─── Extracted data

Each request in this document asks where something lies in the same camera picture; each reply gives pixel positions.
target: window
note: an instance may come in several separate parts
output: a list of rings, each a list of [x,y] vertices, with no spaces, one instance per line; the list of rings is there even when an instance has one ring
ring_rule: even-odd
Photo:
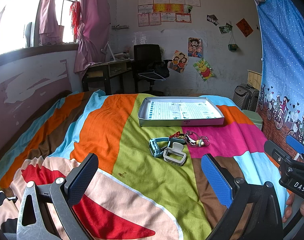
[[[0,13],[0,54],[39,43],[39,10],[42,0],[9,0]],[[64,26],[63,42],[74,42],[70,6],[74,0],[55,0],[58,25]]]

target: black chair
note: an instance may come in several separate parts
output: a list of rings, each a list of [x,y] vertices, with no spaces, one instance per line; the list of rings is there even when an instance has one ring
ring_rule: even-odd
[[[151,94],[154,96],[164,96],[164,93],[161,91],[155,91],[152,89],[155,80],[164,80],[170,76],[170,73],[167,71],[167,74],[159,76],[152,71],[148,70],[148,66],[153,62],[161,62],[161,51],[160,46],[157,44],[140,44],[134,45],[134,63],[132,64],[133,78],[135,83],[135,93],[138,93],[138,82],[140,80],[146,80],[150,83],[150,90],[144,91],[143,93]],[[172,61],[171,59],[164,60],[163,68],[168,66],[168,62]]]

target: metal bolt
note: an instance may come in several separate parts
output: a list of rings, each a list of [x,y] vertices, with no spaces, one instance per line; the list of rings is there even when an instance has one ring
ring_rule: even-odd
[[[267,187],[273,187],[273,184],[272,184],[272,182],[270,182],[270,181],[267,181],[267,182],[265,183],[265,185],[267,185]]]
[[[238,184],[243,184],[244,183],[244,179],[243,178],[236,178],[235,179],[236,180],[236,183],[238,183]]]
[[[32,186],[34,186],[34,182],[33,181],[27,182],[26,187],[32,187]]]
[[[57,178],[57,179],[55,180],[56,184],[62,184],[63,181],[64,181],[64,178]]]

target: suitcase
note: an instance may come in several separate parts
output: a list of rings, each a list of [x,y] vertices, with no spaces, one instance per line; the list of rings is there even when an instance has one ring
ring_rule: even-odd
[[[234,90],[233,102],[241,110],[255,112],[259,99],[259,90],[249,84],[241,84]]]

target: window sill
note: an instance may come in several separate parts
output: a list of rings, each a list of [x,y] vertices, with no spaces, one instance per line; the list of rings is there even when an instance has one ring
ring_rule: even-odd
[[[7,63],[13,62],[15,60],[32,57],[36,55],[60,52],[60,51],[71,51],[78,50],[79,44],[60,44],[60,45],[45,45],[38,47],[31,47],[25,49],[18,49],[10,51],[0,55],[0,66]]]

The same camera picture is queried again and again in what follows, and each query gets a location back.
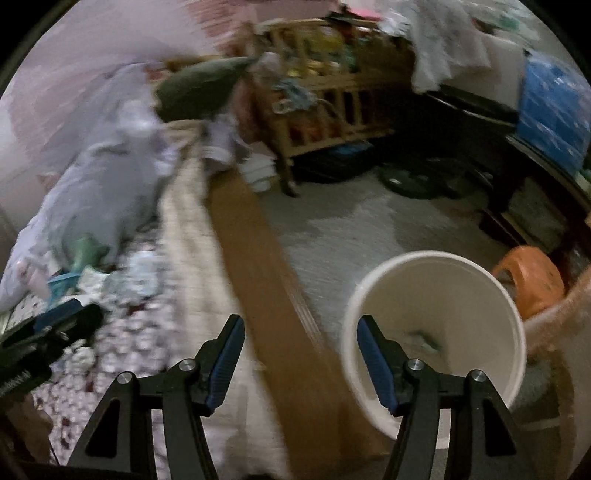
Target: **white cloth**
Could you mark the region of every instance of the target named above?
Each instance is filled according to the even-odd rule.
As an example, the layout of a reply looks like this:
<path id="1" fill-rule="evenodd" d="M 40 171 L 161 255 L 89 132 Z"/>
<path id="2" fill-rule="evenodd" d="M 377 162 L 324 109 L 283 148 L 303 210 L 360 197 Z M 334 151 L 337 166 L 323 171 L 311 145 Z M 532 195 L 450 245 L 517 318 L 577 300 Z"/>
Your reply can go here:
<path id="1" fill-rule="evenodd" d="M 439 85 L 466 69 L 490 68 L 480 32 L 457 0 L 386 0 L 380 28 L 413 43 L 413 91 Z"/>
<path id="2" fill-rule="evenodd" d="M 184 132 L 174 131 L 178 140 L 198 138 L 198 129 L 192 129 L 190 122 L 172 123 L 173 130 L 179 125 L 187 127 Z M 186 356 L 194 356 L 204 341 L 219 334 L 232 313 L 241 310 L 203 205 L 206 166 L 199 150 L 197 142 L 182 149 L 183 162 L 159 205 L 163 247 L 179 280 L 179 302 L 187 332 Z M 220 480 L 262 473 L 278 479 L 293 477 L 277 414 L 260 376 L 261 368 L 247 334 L 223 405 L 213 416 L 202 419 Z"/>

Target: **green cloth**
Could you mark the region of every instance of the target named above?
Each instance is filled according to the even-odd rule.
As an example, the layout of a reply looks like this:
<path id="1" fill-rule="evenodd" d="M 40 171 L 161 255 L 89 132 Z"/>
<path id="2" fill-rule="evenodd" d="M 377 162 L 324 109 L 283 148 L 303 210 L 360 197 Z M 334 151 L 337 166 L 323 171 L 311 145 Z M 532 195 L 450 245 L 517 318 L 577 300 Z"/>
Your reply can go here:
<path id="1" fill-rule="evenodd" d="M 183 68 L 160 84 L 158 114 L 164 122 L 210 118 L 228 102 L 232 89 L 256 59 L 235 57 Z"/>

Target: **floor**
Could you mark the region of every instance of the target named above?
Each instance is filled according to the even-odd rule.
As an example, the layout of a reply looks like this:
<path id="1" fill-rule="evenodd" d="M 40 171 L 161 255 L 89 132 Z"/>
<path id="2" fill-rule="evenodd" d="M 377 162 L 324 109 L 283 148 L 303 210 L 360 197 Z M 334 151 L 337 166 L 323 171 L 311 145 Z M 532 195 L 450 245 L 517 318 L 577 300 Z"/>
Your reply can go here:
<path id="1" fill-rule="evenodd" d="M 337 350 L 350 295 L 385 260 L 434 249 L 490 270 L 508 250 L 478 228 L 483 194 L 454 201 L 407 199 L 387 190 L 373 171 L 339 184 L 303 184 L 300 193 L 291 198 L 275 189 L 259 199 L 316 320 Z M 446 450 L 436 451 L 432 480 L 443 479 L 446 458 Z M 374 462 L 345 479 L 381 478 L 386 464 Z"/>

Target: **white plastic bucket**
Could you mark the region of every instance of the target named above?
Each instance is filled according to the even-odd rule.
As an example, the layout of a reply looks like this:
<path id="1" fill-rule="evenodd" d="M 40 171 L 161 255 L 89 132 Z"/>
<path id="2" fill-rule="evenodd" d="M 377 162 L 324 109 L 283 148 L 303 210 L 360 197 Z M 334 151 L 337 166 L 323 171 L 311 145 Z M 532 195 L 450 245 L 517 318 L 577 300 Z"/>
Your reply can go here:
<path id="1" fill-rule="evenodd" d="M 410 358 L 454 375 L 479 368 L 507 406 L 515 400 L 526 360 L 521 318 L 501 284 L 474 262 L 436 251 L 400 255 L 371 271 L 349 301 L 341 344 L 345 376 L 371 423 L 395 439 L 400 419 L 380 404 L 357 346 L 357 323 L 365 314 Z M 440 353 L 409 344 L 414 332 L 434 339 Z M 449 426 L 450 412 L 442 410 L 437 448 L 448 447 Z"/>

──────

Word for word, return all the entries and skip their pictures.

_Response to the task_:
Each request in this document asks where something lies in the same camera picture; each reply gives pixel positions.
target: window
note: an instance may come in several separate parts
output: a list of rings, each a list of [x,y] vertices, with no spaces, one instance per line; the list of rings is there even when an instance has one ring
ring_rule: even-odd
Photo:
[[[0,13],[0,54],[39,43],[39,10],[42,0],[9,0]],[[64,26],[63,42],[74,42],[70,6],[74,0],[55,0],[58,25]]]

target: black chair
note: an instance may come in several separate parts
output: a list of rings, each a list of [x,y] vertices, with no spaces, one instance per line; the list of rings is there even when an instance has one ring
ring_rule: even-odd
[[[151,94],[154,96],[164,96],[164,93],[161,91],[155,91],[152,89],[155,80],[164,80],[170,76],[170,73],[167,71],[167,74],[159,76],[152,71],[148,70],[148,66],[153,62],[161,62],[161,51],[160,46],[157,44],[140,44],[134,45],[134,63],[132,64],[133,78],[135,83],[135,93],[138,93],[138,82],[140,80],[146,80],[150,83],[150,90],[144,91],[143,93]],[[172,61],[171,59],[164,60],[163,68],[168,66],[168,62]]]

target: metal bolt
note: an instance may come in several separate parts
output: a list of rings, each a list of [x,y] vertices, with no spaces, one instance per line; the list of rings is there even when an instance has one ring
ring_rule: even-odd
[[[267,187],[273,187],[273,184],[272,184],[272,182],[270,182],[270,181],[267,181],[267,182],[265,183],[265,185],[267,185]]]
[[[238,184],[243,184],[244,183],[244,179],[243,178],[236,178],[235,179],[236,180],[236,183],[238,183]]]
[[[32,186],[34,186],[34,182],[33,181],[27,182],[26,187],[32,187]]]
[[[57,178],[57,179],[55,180],[56,184],[62,184],[63,181],[64,181],[64,178]]]

target: suitcase
note: an instance may come in several separate parts
output: a list of rings, each a list of [x,y] vertices, with no spaces, one instance per line; the list of rings is there even when an instance has one ring
ring_rule: even-odd
[[[234,90],[233,102],[241,110],[255,112],[259,99],[259,90],[249,84],[241,84]]]

target: window sill
note: an instance may come in several separate parts
output: a list of rings, each a list of [x,y] vertices, with no spaces, one instance per line; the list of rings is there even when an instance has one ring
ring_rule: even-odd
[[[7,63],[13,62],[15,60],[32,57],[36,55],[60,52],[60,51],[71,51],[78,50],[79,44],[60,44],[60,45],[45,45],[38,47],[31,47],[25,49],[18,49],[10,51],[0,55],[0,66]]]

The same camera picture is queried again and again in what follows, and each query gets a location back.
Target: **white cloth**
Could you mark the region of every instance of the target named above?
Each instance is filled according to the even-odd rule.
As an example, the layout of a reply looks like this:
<path id="1" fill-rule="evenodd" d="M 40 171 L 161 255 L 89 132 Z"/>
<path id="2" fill-rule="evenodd" d="M 377 162 L 324 109 L 283 148 L 303 210 L 360 197 Z M 334 151 L 337 166 L 323 171 L 311 145 Z M 532 195 L 450 245 L 517 318 L 577 300 Z"/>
Your reply can go here:
<path id="1" fill-rule="evenodd" d="M 439 85 L 466 69 L 490 68 L 480 32 L 457 0 L 386 0 L 380 28 L 413 43 L 413 91 Z"/>
<path id="2" fill-rule="evenodd" d="M 184 132 L 174 131 L 178 140 L 198 138 L 198 129 L 192 129 L 190 122 L 172 123 L 173 130 L 179 125 L 187 127 Z M 186 356 L 194 356 L 204 341 L 219 334 L 232 313 L 241 310 L 203 205 L 206 166 L 199 150 L 197 142 L 182 149 L 183 162 L 159 205 L 163 247 L 179 280 L 179 302 L 187 332 Z M 220 480 L 262 473 L 278 479 L 293 477 L 277 414 L 260 376 L 261 368 L 247 334 L 223 405 L 213 416 L 202 419 Z"/>

Target: **green cloth**
Could you mark the region of every instance of the target named above?
Each instance is filled according to the even-odd rule.
As an example, the layout of a reply looks like this:
<path id="1" fill-rule="evenodd" d="M 40 171 L 161 255 L 89 132 Z"/>
<path id="2" fill-rule="evenodd" d="M 377 162 L 324 109 L 283 148 L 303 210 L 360 197 Z M 334 151 L 337 166 L 323 171 L 311 145 Z M 532 195 L 450 245 L 517 318 L 577 300 Z"/>
Your reply can go here:
<path id="1" fill-rule="evenodd" d="M 183 68 L 160 84 L 158 114 L 164 122 L 210 118 L 228 102 L 232 89 L 256 59 L 235 57 Z"/>

Target: **floor**
Could you mark the region of every instance of the target named above?
Each instance is filled according to the even-odd rule.
As an example, the layout of a reply looks like this:
<path id="1" fill-rule="evenodd" d="M 40 171 L 161 255 L 89 132 Z"/>
<path id="2" fill-rule="evenodd" d="M 377 162 L 324 109 L 283 148 L 303 210 L 360 197 Z M 334 151 L 337 166 L 323 171 L 311 145 Z M 532 195 L 450 245 L 517 318 L 577 300 Z"/>
Your reply can go here:
<path id="1" fill-rule="evenodd" d="M 337 350 L 350 295 L 385 260 L 434 249 L 490 270 L 508 250 L 478 228 L 483 194 L 454 201 L 407 199 L 387 190 L 373 171 L 339 184 L 303 184 L 300 193 L 291 198 L 275 189 L 259 199 L 316 320 Z M 446 450 L 436 451 L 432 480 L 443 479 L 446 458 Z M 374 462 L 345 479 L 381 478 L 386 464 Z"/>

Target: **white plastic bucket**
Could you mark the region of every instance of the target named above?
Each instance is filled according to the even-odd rule.
As an example, the layout of a reply looks like this:
<path id="1" fill-rule="evenodd" d="M 40 171 L 161 255 L 89 132 Z"/>
<path id="2" fill-rule="evenodd" d="M 377 162 L 324 109 L 283 148 L 303 210 L 360 197 Z M 334 151 L 337 166 L 323 171 L 311 145 Z M 532 195 L 450 245 L 517 318 L 577 300 Z"/>
Your reply can go here:
<path id="1" fill-rule="evenodd" d="M 410 358 L 454 375 L 479 368 L 507 406 L 515 400 L 526 360 L 521 318 L 501 284 L 474 262 L 436 251 L 400 255 L 371 271 L 349 301 L 341 344 L 345 376 L 371 423 L 395 439 L 400 419 L 380 404 L 357 346 L 357 323 L 365 314 Z M 440 353 L 409 344 L 414 332 L 434 339 Z M 449 426 L 450 412 L 442 410 L 437 448 L 448 447 Z"/>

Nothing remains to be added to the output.